TCP/IP options for high-performance data transmission
TCP/IP data transfer
The data transfer in a TCP/IP network is usually block-based. From a
programmer’s point of view, sending data means issuing a series of “send data
block” requests. On a system level, sending an individual block of data could be
performed by a write() or sendfile() syscall. At the network
level, you will see more data blocks, usually called frames, which are ordered
sets of bytes with headers traveling across the wires. What is inside the frame
and its header is defined by several protocol layers, from the physical to the
application layer of the OSI model.
The length and sequence of network
packets is under the control of the programmer because the programmer chooses
the most appropriate application protocol to be used in a network connection.

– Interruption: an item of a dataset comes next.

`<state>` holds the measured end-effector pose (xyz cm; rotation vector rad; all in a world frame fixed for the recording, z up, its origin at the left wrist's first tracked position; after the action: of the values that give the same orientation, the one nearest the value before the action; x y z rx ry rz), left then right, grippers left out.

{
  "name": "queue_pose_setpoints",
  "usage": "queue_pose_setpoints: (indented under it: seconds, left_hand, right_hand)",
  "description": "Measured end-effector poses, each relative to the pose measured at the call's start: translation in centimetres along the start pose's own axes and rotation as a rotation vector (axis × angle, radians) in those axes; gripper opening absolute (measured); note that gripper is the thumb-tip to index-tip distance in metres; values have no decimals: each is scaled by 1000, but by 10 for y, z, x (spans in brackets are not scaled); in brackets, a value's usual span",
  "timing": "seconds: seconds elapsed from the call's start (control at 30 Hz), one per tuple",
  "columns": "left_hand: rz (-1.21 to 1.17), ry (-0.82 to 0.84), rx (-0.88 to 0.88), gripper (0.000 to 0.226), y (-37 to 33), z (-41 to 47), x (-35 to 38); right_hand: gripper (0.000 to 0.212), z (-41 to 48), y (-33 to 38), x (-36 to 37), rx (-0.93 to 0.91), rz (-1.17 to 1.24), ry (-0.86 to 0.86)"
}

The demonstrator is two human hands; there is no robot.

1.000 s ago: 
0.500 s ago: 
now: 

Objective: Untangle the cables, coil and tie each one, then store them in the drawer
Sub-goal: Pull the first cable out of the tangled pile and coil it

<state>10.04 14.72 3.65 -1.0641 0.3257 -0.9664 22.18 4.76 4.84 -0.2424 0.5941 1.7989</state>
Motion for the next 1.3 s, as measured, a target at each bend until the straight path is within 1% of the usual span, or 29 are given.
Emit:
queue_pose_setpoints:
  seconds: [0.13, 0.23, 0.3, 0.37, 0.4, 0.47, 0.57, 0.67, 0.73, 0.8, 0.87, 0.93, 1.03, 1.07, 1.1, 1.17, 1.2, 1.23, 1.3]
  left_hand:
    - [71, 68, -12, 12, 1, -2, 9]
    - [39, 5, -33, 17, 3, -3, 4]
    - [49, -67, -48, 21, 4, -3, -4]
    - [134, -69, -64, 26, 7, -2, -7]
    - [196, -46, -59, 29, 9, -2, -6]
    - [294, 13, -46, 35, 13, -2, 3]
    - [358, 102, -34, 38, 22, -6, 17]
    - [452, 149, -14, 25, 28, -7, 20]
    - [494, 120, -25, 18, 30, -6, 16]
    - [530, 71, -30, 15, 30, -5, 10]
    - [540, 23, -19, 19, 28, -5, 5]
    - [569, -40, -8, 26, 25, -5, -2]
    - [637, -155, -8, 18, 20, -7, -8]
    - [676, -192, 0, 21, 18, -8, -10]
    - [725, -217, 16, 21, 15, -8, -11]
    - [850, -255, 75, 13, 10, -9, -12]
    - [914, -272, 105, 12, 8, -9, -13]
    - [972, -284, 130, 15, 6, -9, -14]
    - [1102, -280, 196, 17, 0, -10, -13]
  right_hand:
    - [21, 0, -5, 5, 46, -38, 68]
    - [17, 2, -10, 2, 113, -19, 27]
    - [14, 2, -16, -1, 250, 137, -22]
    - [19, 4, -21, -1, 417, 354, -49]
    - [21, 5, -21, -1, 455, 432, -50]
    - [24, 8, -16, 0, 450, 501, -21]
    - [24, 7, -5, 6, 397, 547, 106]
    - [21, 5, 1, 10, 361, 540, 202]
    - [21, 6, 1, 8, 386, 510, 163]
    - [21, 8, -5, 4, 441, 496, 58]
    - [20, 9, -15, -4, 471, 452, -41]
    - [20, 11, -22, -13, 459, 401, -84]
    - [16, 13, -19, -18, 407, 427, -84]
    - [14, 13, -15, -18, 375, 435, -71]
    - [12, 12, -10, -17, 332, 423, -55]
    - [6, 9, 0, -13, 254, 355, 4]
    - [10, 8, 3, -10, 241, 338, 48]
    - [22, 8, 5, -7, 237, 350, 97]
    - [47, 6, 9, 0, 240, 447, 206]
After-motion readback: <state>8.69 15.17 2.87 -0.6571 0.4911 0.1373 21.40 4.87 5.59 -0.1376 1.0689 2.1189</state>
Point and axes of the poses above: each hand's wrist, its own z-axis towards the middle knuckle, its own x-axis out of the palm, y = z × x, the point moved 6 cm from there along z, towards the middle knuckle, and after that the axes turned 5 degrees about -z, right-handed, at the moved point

Equally important, the programmer must select the way this protocol is
implemented in software. The TCP/IP protocol itself has many interoperable
implementations, so when two parties are communicating, each could have its own
low-level behavior—another fact the programmer should be aware
of.
Normally, the programmer need not worry about tinkering with the way
that the underlying operating system and network stack sends and receives
network data. The built-in algorithms define the low-level data organization and
transmission; however, there are some ways to influence the behavior of these
algorithms and provide more control on network connections. For example, if an
application protocol uses timeouts and retransmission, the programmer might want
to set or obtain the timeout parameters. He or she might also need to increase
the size of send and receive buffers to ensure uninterrupted information flow in
the network. The general way to change the conduct of the TCP/IP stack is
through so-called TCP/IP options. Let's take a look at how you can use them to
optimize the data transmission.
TCP/IP options
There are many options that alter the behavior of the TCP/IP stack. Using these
options can have adverse effects on other applications running on the same
computer, so they are normally unavailable for ordinary users (other than root).

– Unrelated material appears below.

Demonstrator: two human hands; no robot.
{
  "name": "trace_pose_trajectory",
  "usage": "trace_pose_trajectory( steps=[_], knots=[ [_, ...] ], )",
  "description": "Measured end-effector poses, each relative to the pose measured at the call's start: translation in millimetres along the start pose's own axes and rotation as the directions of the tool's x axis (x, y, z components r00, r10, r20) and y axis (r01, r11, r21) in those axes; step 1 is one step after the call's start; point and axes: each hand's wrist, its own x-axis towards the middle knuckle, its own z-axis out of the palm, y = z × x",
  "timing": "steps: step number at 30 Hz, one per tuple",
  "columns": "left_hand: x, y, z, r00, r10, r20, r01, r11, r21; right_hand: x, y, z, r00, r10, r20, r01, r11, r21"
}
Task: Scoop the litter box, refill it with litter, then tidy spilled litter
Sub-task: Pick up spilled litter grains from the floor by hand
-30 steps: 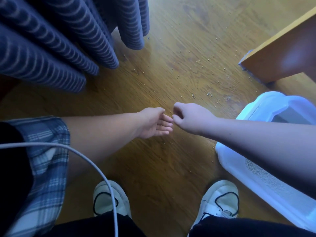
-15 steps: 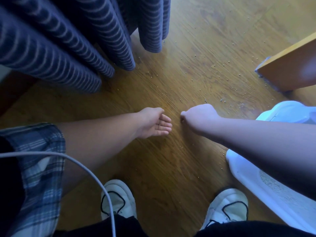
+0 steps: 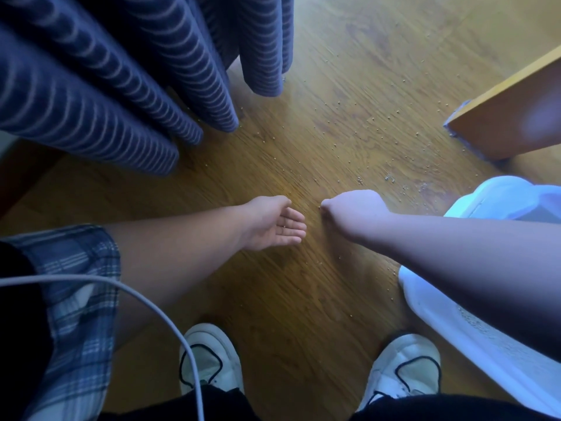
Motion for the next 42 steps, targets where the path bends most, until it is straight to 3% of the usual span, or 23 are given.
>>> trace_pose_trajectory(
  steps=[2, 4, 8, 11, 14, 16, 22, 32, 42],
  knots=[
    [0, -1, 0, 1.0, 0.006, 0.005, -0.006, 1.0, 0.006, -4, 1, 0, 1.0, 0.0, -0.03, 0.006, 0.979, 0.204],
    [0, -2, 2, 1.0, 0.008, 0.022, -0.008, 1.0, 0.017, -8, -1, -4, 0.991, -0.033, -0.129, 0.087, 0.895, 0.437],
    [-4, -3, 9, 0.993, 0.0, 0.116, 0.001, 1.0, -0.004, -26, -11, -11, 0.975, -0.168, -0.148, 0.223, 0.766, 0.603],
    [-4, 1, 15, 0.992, 0.016, 0.127, -0.017, 1.0, 0.007, -29, 0, -5, 0.981, -0.117, -0.152, 0.184, 0.802, 0.568],
    [-1, 3, 18, 0.999, 0.026, 0.04, -0.028, 0.998, 0.06, -25, 32, 3, 0.994, 0.057, -0.089, -0.007, 0.876, 0.483],
    [1, 3, 15, 1.0, 0.019, 0.014, -0.02, 0.996, 0.088, -24, 48, 10, 0.994, 0.095, -0.059, -0.063, 0.909, 0.413],
    [2, -2, 13, 1.0, -0.011, 0.009, 0.01, 0.996, 0.085, -19, 41, 25, 0.992, -0.019, -0.121, 0.06, 0.937, 0.345],
    [-3, -3, 1, 1.0, 0.001, 0.016, -0.002, 0.999, 0.054, -3, 33, 35, 0.973, -0.02, -0.23, 0.086, 0.956, 0.281],
    [1, 0, 6, 1.0, -0.015, 0.012, 0.014, 0.999, 0.037, 1, 32, 29, 0.98, -0.069, -0.186, 0.125, 0.943, 0.308]
  ],
)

We will concentrate on options that change the operations of an individual
connection or socket in TCP/IP terms.
The ioctl-style getsockopt()
and setsockopt() system calls provide the means to control socket
behavior. For example, to set the TCP_NODELAY option in Linux, it is
necessary to code as shown in Listing A.
Although
there are many TCP options to manipulate, we'll focus on just two of them here,
TCP_NODELAY and TCP_CORK, which both significantly influence the
behavior of network connection. TCP_NODELAY is implemented on many UNIX
systems, but TCP_CORK is Linux-specific and relatively new; it was first
implemented in the kernel version 2.4. Other UNIX flavors could have
functionally similar options, notably the TCP_NOPUSH option on a
BSD-derived system, which is actually one part of T/TCP
implementation.
TCP_NODELAY and TCP_CORK basically control
packet “Nagling,” or automatic concatenation of small packets into bigger frames
performed by a Nagle algorithm. John Nagle, after whom this process was named,
first implemented this as a way to fight Ford’s network congestion in 1984. (See
IETF RFC 896 for
more details.) The problem he solved was the so-called silly window
syndrome, where congestion occurred simply because widespread terminal
applications sent keystrokes one per packet, typically one byte of payload and
40 bytes of header, thus causing 4,000 percent overhead. Nagling became standard
and was aggressively implemented over the Internet. It is now considered a
default, but as we'll see, there are situations when turning it off is
desirable.
Another case involves waiting until we have the maximum amount of data the network can send at once, benefiting the performance of the large data transfers—typically any file servers. The Nagle algorithm looks to accommodate these cases. But if you're sending a large amount of data, you could set a TCP_CORK option to disable Nagling in a way that's opposite to how TCP_NODELAY does it. (TCP_CORK and TCP_NODELAY are mutually exclusive.) Let's take a closer look at how this works.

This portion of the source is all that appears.